- Azhar al-Dulaymi – a suspected member of the Special Group Members.
- Died: May 19, 2007 Baghdad
- Occupation: Insurgent
- Known for: Leading the Karbala provincial headquarters raid

= Azhar al-Dulaimi =

Fighter in Mahdi army

Azhar al-Dulaymi was the mastermind of the January 20, 2007 attack in Karbala where English-speaking fighters, wearing US military uniforms and carrying American weapons, attacked a joint military command headquarters, leaving five US soldiers dead. Al-Dulaimi was believed to be a member of the Khazali Network, a Mahdi Army faction. He was tracked down and killed by U.S. forces on May 19, 2007, in Sadr City. The U.S. military had received intelligence reports that al-Dulaimi received training and funding from the Iranian Revolutionary Guard Corps and Hezbollah.

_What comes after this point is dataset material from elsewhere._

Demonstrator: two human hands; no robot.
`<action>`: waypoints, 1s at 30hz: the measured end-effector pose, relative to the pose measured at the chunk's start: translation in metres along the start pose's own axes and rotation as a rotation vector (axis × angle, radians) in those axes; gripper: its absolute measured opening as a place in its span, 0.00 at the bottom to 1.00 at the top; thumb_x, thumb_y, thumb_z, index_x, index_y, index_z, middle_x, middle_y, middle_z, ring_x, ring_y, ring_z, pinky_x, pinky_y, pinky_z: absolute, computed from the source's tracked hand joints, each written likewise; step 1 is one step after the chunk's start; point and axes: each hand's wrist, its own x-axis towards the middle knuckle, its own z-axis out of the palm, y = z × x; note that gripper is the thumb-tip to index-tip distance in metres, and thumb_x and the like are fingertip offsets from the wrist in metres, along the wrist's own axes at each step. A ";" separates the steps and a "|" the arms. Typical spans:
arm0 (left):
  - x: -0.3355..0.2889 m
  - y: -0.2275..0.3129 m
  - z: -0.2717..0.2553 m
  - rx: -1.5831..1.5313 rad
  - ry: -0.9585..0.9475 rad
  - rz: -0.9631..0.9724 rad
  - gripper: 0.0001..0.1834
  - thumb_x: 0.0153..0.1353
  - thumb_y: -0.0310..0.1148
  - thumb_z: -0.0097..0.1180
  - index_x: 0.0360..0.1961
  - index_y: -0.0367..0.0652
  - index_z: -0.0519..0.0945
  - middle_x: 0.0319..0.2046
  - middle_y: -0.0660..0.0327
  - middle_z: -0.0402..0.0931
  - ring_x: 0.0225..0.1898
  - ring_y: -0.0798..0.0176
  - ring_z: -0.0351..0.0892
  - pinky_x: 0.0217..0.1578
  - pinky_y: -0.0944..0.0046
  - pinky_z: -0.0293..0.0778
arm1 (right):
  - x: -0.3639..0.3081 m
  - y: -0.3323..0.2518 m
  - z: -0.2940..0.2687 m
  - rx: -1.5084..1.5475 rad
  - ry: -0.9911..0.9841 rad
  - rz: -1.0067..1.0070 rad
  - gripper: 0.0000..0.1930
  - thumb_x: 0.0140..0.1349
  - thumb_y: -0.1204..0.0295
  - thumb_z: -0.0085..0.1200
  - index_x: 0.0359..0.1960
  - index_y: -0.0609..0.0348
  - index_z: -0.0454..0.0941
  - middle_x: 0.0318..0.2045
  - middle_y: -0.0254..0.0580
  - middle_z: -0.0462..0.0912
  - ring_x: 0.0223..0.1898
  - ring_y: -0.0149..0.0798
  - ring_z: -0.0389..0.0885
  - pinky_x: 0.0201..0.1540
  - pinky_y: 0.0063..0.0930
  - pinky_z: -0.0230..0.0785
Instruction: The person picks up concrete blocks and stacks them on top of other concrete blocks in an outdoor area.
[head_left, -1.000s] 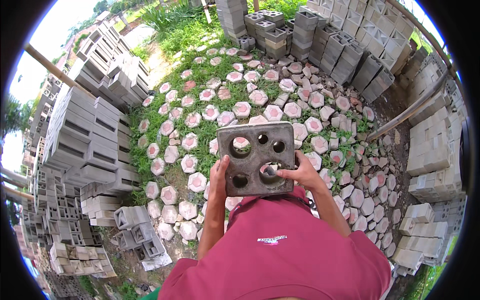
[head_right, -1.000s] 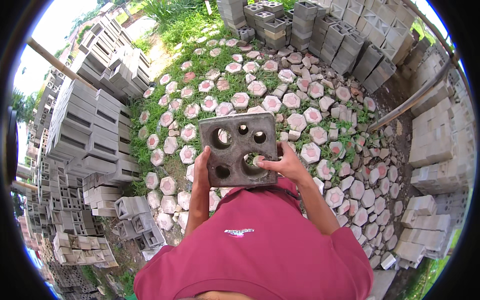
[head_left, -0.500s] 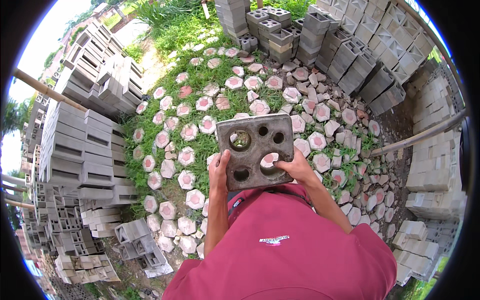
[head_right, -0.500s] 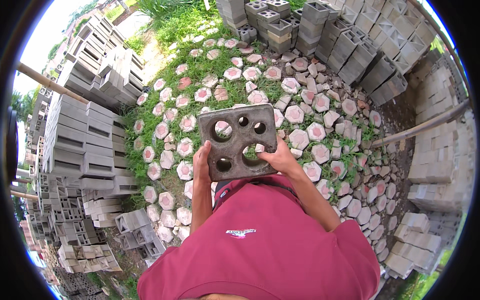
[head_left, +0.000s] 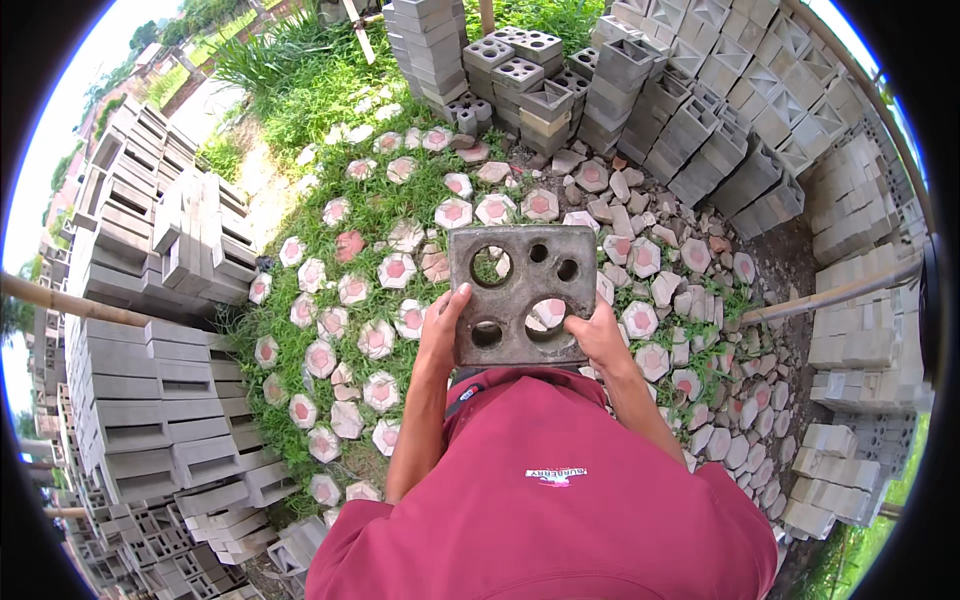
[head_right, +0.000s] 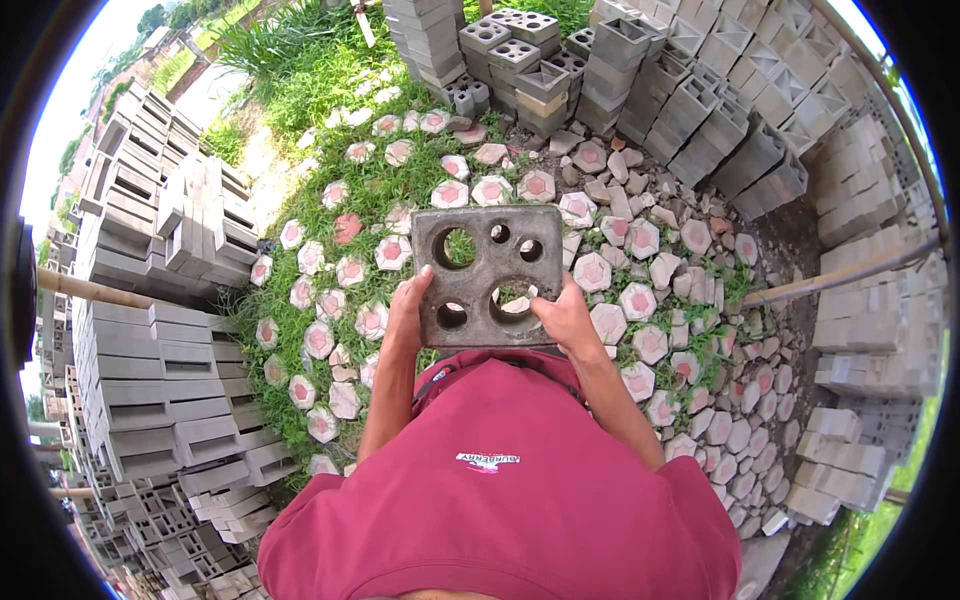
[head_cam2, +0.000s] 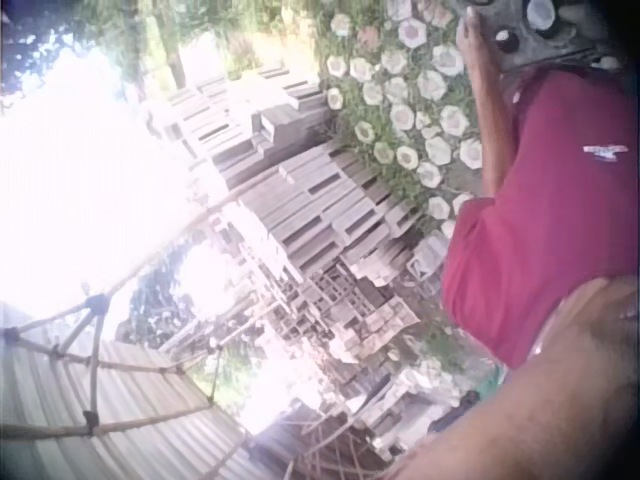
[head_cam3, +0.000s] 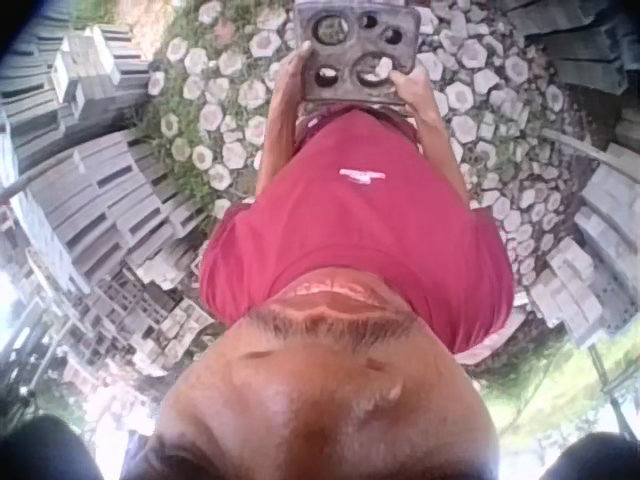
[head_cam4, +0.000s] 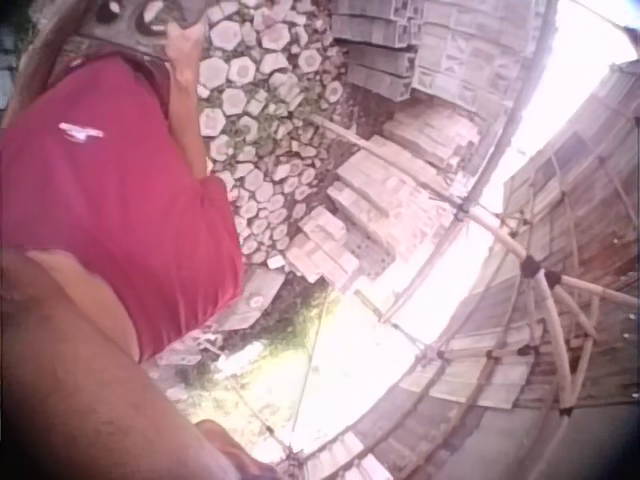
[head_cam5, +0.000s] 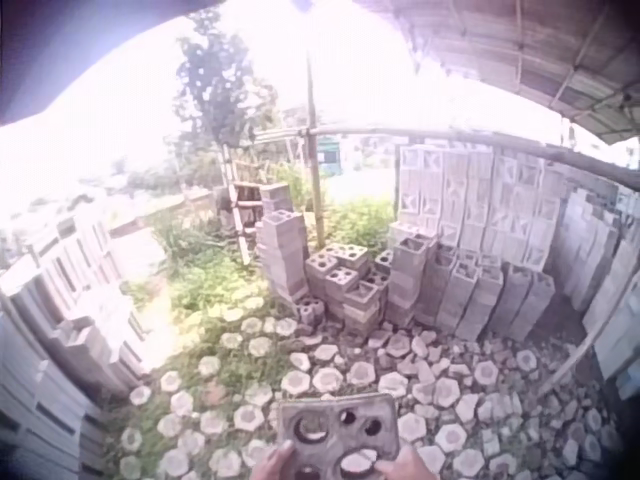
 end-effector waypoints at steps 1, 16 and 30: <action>0.015 0.015 -0.004 0.068 -0.031 -0.036 0.25 0.61 0.46 0.58 0.46 0.31 0.77 0.38 0.57 0.80 0.39 0.66 0.79 0.43 0.66 0.74 | 0.014 0.004 0.008 -0.042 0.019 0.004 0.24 0.48 0.87 0.49 0.52 0.70 0.71 0.42 0.42 0.81 0.41 0.35 0.80 0.46 0.28 0.73; 0.269 0.090 -0.002 0.292 -0.082 0.079 0.33 0.43 0.17 0.54 0.57 0.34 0.69 0.44 0.57 0.78 0.45 0.62 0.78 0.48 0.63 0.74 | 0.287 0.009 0.020 0.011 0.090 0.183 0.18 0.47 0.84 0.50 0.44 0.70 0.74 0.32 0.35 0.79 0.30 0.26 0.75 0.34 0.21 0.68; 0.544 0.190 0.059 0.310 0.066 0.108 0.28 0.41 0.18 0.48 0.50 0.33 0.72 0.38 0.60 0.78 0.36 0.66 0.77 0.39 0.68 0.74 | 0.595 -0.053 0.007 -0.006 -0.009 0.308 0.20 0.52 0.84 0.50 0.50 0.70 0.73 0.41 0.46 0.82 0.39 0.36 0.82 0.43 0.30 0.76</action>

On October 22, 2010, The New York Times reported that in the Iraq War documents leak, US intelligence analysts described why they thought al-Dulaimi had been trained in the "dark arts of paramilitary operation" by Iran and Hezbollah.Dulaymi reportedly obtained his training from Hizballah operatives near Qom, Iran, who were under the supervision of Iranian Islamic Revolutionary Guard Corps Quds Force (IRGC-QF) officers in July 2006.On October 25, 2010, the Foreign Policy Journal published an article skeptical of the conclusions The New York Times had drawn from the leaked documents.

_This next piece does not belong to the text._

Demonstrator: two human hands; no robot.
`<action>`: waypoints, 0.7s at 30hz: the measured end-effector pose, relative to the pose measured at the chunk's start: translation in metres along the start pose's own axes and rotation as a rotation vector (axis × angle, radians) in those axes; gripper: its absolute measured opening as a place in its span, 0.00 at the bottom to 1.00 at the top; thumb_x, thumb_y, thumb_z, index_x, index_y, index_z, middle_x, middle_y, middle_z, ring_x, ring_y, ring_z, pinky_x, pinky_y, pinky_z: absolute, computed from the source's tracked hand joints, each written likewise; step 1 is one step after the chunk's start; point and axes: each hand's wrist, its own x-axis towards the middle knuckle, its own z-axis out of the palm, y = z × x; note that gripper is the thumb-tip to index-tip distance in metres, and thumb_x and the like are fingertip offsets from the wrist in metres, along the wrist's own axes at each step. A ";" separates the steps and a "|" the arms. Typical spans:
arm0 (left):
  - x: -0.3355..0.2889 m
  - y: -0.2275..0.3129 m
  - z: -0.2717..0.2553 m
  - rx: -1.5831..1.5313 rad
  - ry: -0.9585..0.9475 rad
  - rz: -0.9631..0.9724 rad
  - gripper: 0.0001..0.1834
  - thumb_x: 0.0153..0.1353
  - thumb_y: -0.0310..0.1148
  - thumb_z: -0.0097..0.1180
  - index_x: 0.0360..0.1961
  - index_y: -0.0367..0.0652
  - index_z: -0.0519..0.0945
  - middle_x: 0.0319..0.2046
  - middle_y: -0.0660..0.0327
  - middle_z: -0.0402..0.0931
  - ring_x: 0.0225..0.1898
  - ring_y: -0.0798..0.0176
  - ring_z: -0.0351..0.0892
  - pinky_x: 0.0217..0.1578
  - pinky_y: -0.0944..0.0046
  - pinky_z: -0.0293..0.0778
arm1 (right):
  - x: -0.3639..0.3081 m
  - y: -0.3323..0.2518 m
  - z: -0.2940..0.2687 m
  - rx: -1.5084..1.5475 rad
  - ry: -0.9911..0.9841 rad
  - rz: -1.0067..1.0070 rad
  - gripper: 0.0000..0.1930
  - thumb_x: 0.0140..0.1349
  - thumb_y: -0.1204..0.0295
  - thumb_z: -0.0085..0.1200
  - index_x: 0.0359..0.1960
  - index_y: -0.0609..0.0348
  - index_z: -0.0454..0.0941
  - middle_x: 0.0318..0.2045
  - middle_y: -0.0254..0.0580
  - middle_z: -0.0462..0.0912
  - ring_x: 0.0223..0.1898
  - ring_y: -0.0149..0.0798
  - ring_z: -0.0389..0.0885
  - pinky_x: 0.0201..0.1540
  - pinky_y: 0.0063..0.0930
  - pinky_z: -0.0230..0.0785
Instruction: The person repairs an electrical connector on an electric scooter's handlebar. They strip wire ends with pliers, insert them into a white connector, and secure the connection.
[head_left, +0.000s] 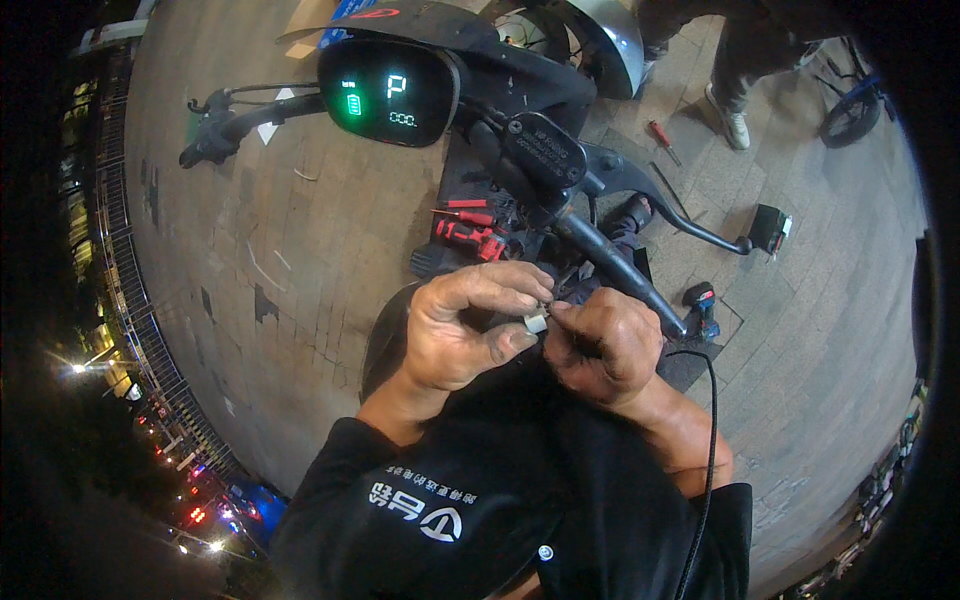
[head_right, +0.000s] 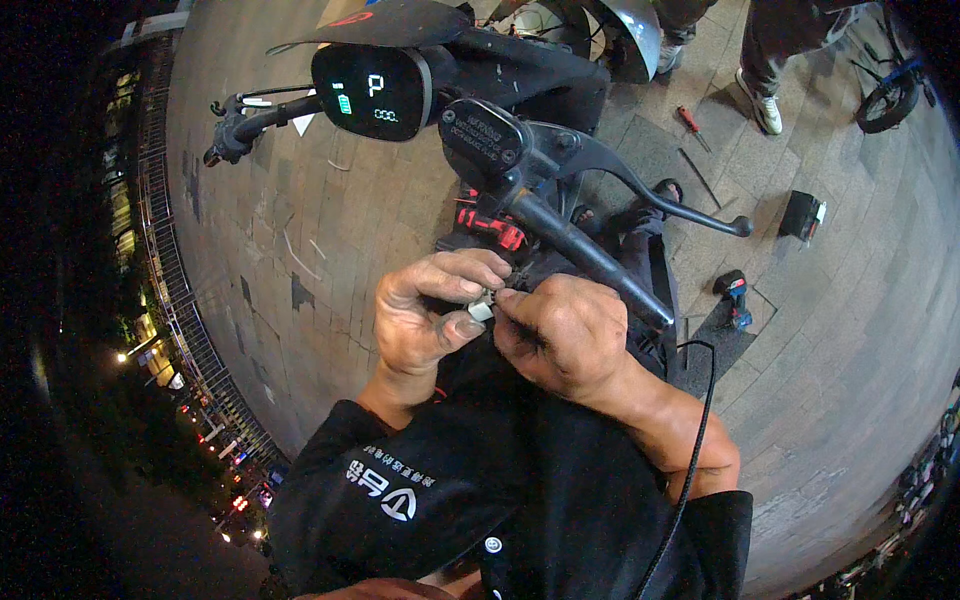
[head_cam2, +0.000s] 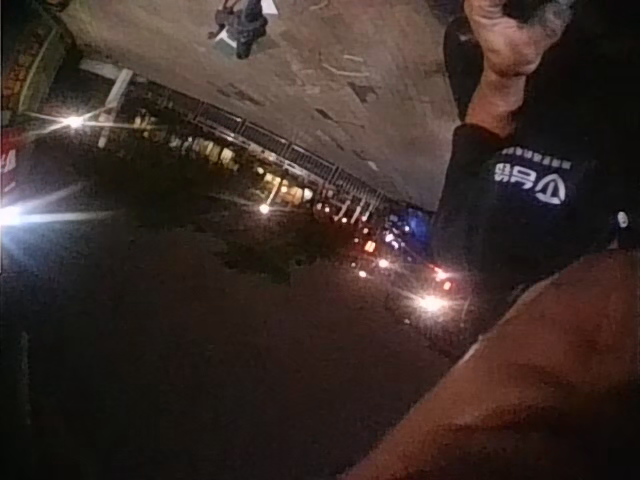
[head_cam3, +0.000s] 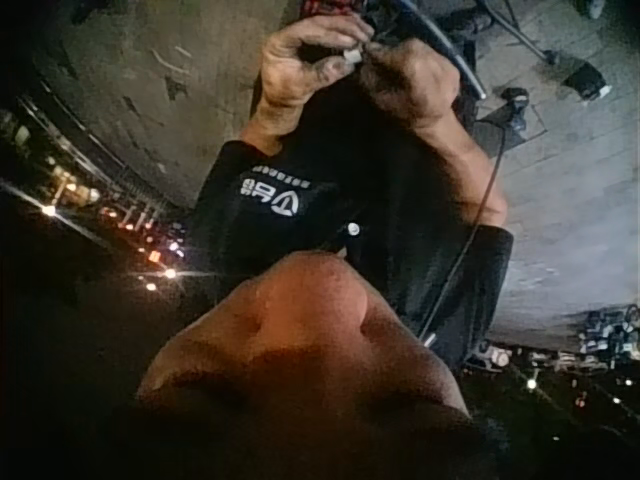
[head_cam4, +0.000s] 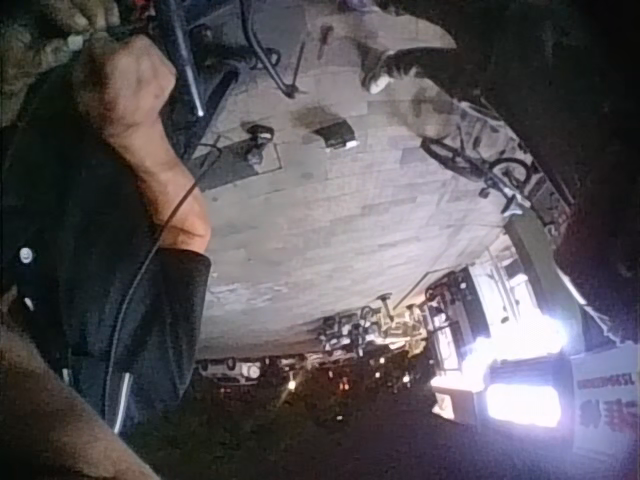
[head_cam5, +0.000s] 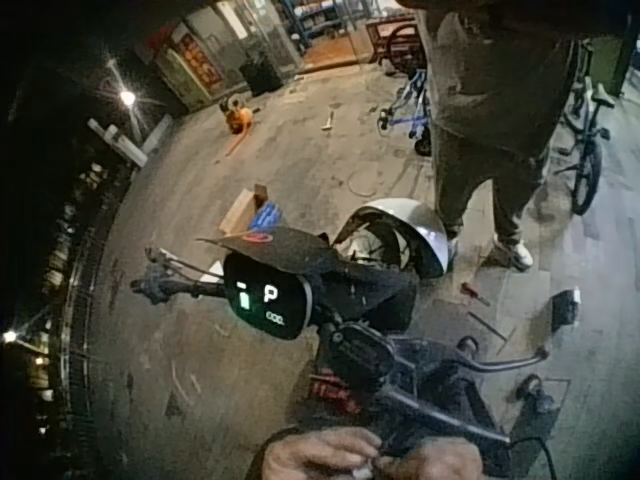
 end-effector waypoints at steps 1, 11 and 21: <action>0.000 0.000 0.000 0.016 0.004 0.002 0.13 0.50 0.26 0.67 0.37 0.35 0.80 0.41 0.49 0.78 0.49 0.56 0.77 0.50 0.61 0.73 | 0.001 -0.001 -0.001 0.005 -0.014 0.019 0.14 0.40 0.82 0.63 0.31 0.59 0.76 0.18 0.37 0.73 0.16 0.38 0.73 0.18 0.28 0.64; 0.007 -0.013 -0.006 0.068 0.022 0.061 0.13 0.55 0.29 0.64 0.39 0.35 0.78 0.41 0.51 0.78 0.43 0.61 0.78 0.47 0.63 0.73 | 0.021 -0.020 -0.009 0.117 -0.088 0.437 0.07 0.48 0.80 0.62 0.29 0.62 0.77 0.18 0.39 0.74 0.15 0.34 0.71 0.18 0.26 0.62; 0.011 -0.006 0.000 0.079 0.055 -0.018 0.11 0.60 0.25 0.57 0.43 0.33 0.79 0.38 0.62 0.79 0.40 0.71 0.76 0.46 0.71 0.71 | 0.019 -0.022 -0.005 0.291 -0.013 0.804 0.06 0.57 0.72 0.57 0.28 0.63 0.77 0.13 0.28 0.71 0.16 0.20 0.64 0.19 0.19 0.57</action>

According to Kimberly Kagan's The Surge: A Military History, Dulaimi was "the executor of the Ministry of Health and Karbala attacks". Bill Roggio, writing in the Long War Journal also attributed an attack on the Karbala Provincial Joint Coordination Center to Dulaimi.

According to Mark Urban's book on Special Forces in Iraq, Task Force Black, documents seized on March 20, 2007, when Qais Khazali and Ali Musa Daqduq were captured, described al-Dulaimi's role in the Karbala attack and provided sufficient information for the raid where al-Dulaimi died.